272 pages
Published August 2011 by Penguin Group
Source: the publisher and TLC Book Tours
In What Language Is, best-selling linguist John McWhorter explores languages throughout the world, explaining how they have evolved over time...or why they haven't, looking at languages spoken by only a few hundred people to the biggies, like Mandarin and English.
As an avid reader, language fascinates me, always has. As a high school student I took not one, but both levels of "Greek and Latin Roots." Can you say word nerd? I loved them and still consider them to be two of the most useful classes I ever took. So I went into What Language Is expecting to be both educated and entertained. After all, the blurb on the front of the book says that Publisher's Weekly found the book "a rollicking tour of human language." Within twenty pages I knew that those folks at Publisher's Weekly are clearly even bigger word nerds than I am; clearly the kind of nerds that wear pocket protectors and have their pants belted so high that their socks are visible.
Rollicking this book is not. Boring is the word that first came to mind after just a few pages, in fact. How in the world will I ever finish this one to review it, I wondered. Fortunately it did pick up considerably and I found myself constantly amazed by what I was learning. McWhorter (a renowned linguist, mind you) even makes the case that we should stop being so uptight about allowing what we call "slang" to slip into our accepted language. After all, that's what's happened to language for thousands of years.
Language, he contends, develops orally. That's how a something like "a napron" over time became "an apron." That's one of the reasons that language changed more rapidly in the early years of man; without a written record of the "right" way, language is more likely to shift over time. For example, as people began anticipating the next sound in a word, over time their mouths simply began adjusting to prepare of the change, altering the first sound until that became the accepted way of saying something.
"Only when this sort of thing became possible [massive population shifts] was there any reason for a language to undergo the peculiar circumstance of being learned as much by adults as by children. Only then could there be languages like Modern English and Persian."And how is it that some languages are more complicated than others? McWhorter contends that in places where there was an influx of foreigners, language became less and less complicated. Adults, he says, are unable to fully learn a new language and they will be learning it through hearing it, rather than reading it. They will learn the things that are absolutely necessarily to communicate and leave the subtleties and tricky bits behind. With a large enough influx of immigrants, soon the native children beginning learning their own language as much from hearing the "correct" way of speaking as from hearing the "new" way.
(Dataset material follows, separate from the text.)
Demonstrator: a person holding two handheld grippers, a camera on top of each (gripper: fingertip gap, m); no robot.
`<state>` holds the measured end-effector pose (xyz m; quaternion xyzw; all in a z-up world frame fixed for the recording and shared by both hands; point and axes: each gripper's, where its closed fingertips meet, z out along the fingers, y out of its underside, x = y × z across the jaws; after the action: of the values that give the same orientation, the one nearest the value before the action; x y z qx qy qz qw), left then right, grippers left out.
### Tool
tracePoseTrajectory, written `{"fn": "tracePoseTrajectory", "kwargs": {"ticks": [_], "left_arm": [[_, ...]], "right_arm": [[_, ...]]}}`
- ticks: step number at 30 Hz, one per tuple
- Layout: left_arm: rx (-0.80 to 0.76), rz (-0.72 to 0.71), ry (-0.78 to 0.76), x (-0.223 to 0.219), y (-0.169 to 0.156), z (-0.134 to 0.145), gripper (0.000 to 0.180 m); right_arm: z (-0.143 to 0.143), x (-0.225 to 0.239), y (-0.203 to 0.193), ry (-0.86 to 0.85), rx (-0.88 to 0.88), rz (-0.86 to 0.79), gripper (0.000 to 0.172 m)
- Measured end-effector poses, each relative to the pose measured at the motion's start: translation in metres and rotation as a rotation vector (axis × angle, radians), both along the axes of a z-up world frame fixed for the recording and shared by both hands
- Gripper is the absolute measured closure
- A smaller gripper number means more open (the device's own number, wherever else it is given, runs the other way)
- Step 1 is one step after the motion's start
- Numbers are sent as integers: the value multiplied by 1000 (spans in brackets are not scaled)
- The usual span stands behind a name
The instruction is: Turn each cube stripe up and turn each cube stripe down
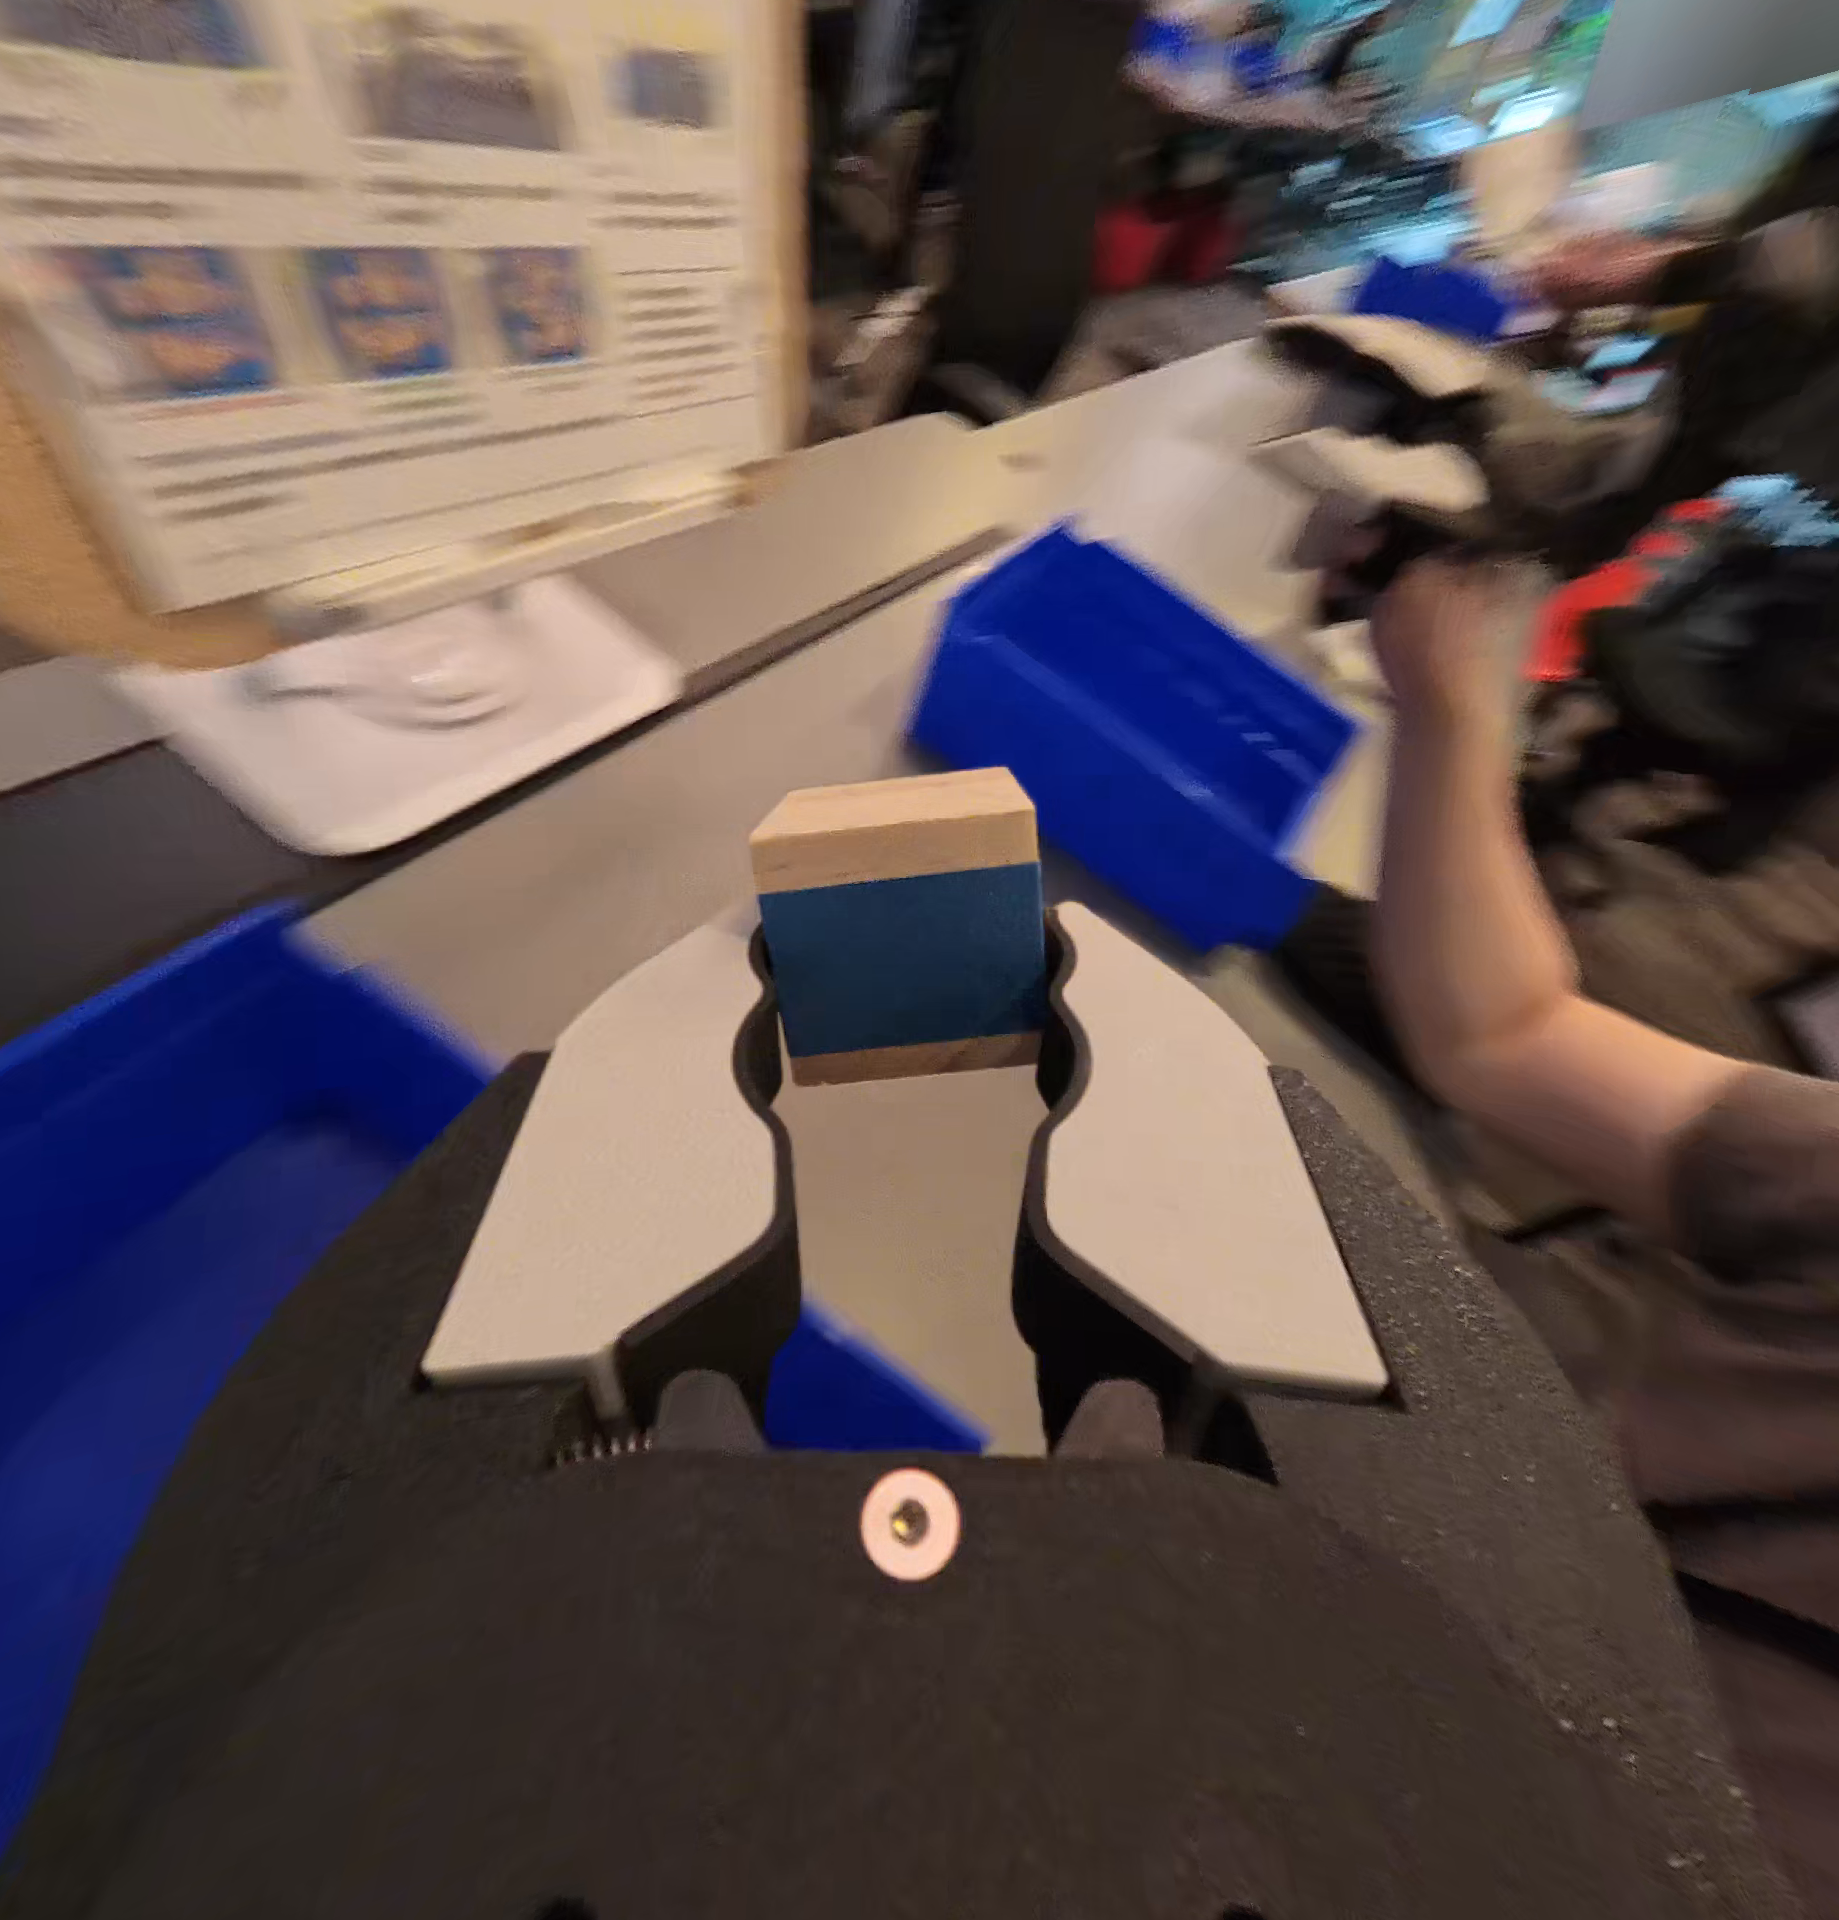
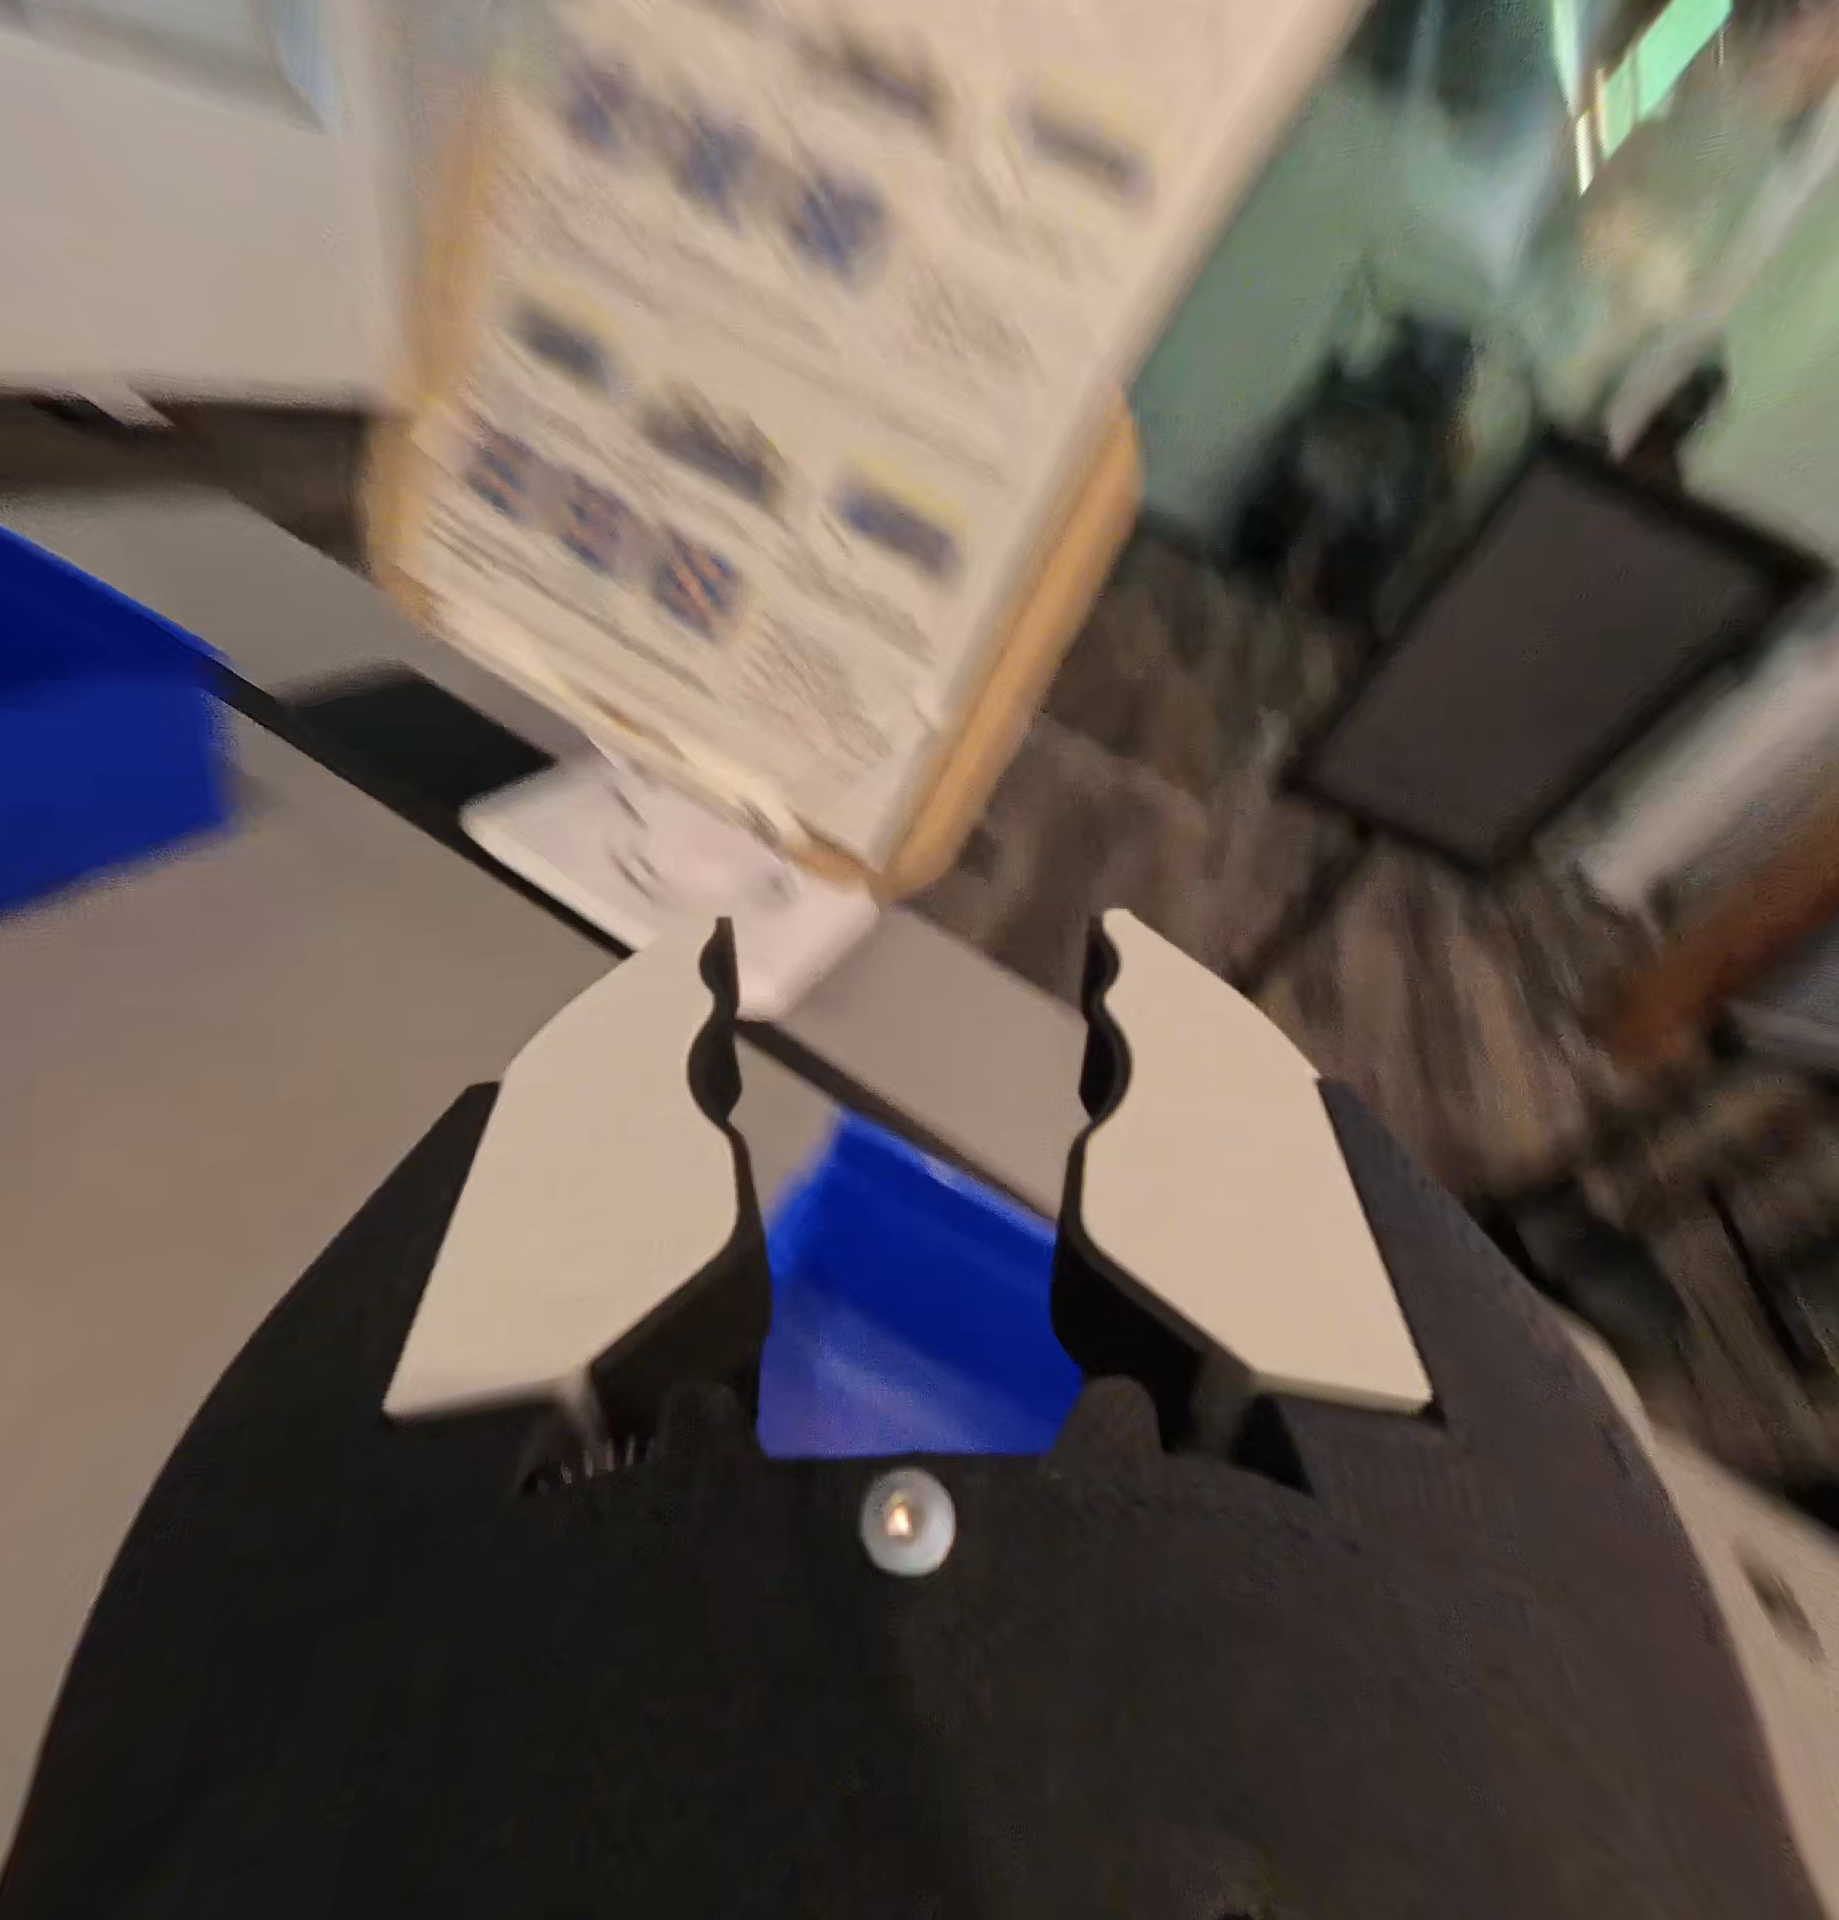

Here's a shocker for anyone who's ever taken an English class (and I'm hoping that is pretty much all of you!). English is not a complicated language. What? Doesn't McWhorter still, after all these years of studying language, still sometimes wonder whether or not he should be using "than" or "then?" It's true, compared to many of the other languages of the world, English really is much easier. Our nouns, for example, do not have gender. After you read even a few pages about some of the more complex languages of the world, you will wish you had been nicer to your high school English teacher.Clearly it was your own stupidity that made the class so difficult; that poor woman was teaching a relatively easy language, after all.
My dad is exceedingly fond of the English language but I'm not sure I'll be able to pass this book along to him because of one passage. Dad, I hate to tell you this, but McWhorter thinks that we should just get over the whole issue of "lie" versus "lay."
"Lie and lay "want" to just be words that mean the same thing. Call that unsystematic, but all languages have synonyms. Language is sloppy."
In What Language Is McWhorter teaches us that language is ingrown, dissheveled (the book's spelling, not mine), intricate, oral, and mixed. With more than enough examples to prove it (and I really do mean more than enough), McWhorter convinces his reader that all of the above are true. And that maybe we should be teaching foreign languages to our grades school students instead of our high school students when it is much too late for them to really learn the language.
Thanks to TLC Book Tours for including me on this tour. My brain is exhausted now. Can I please go "lay" down?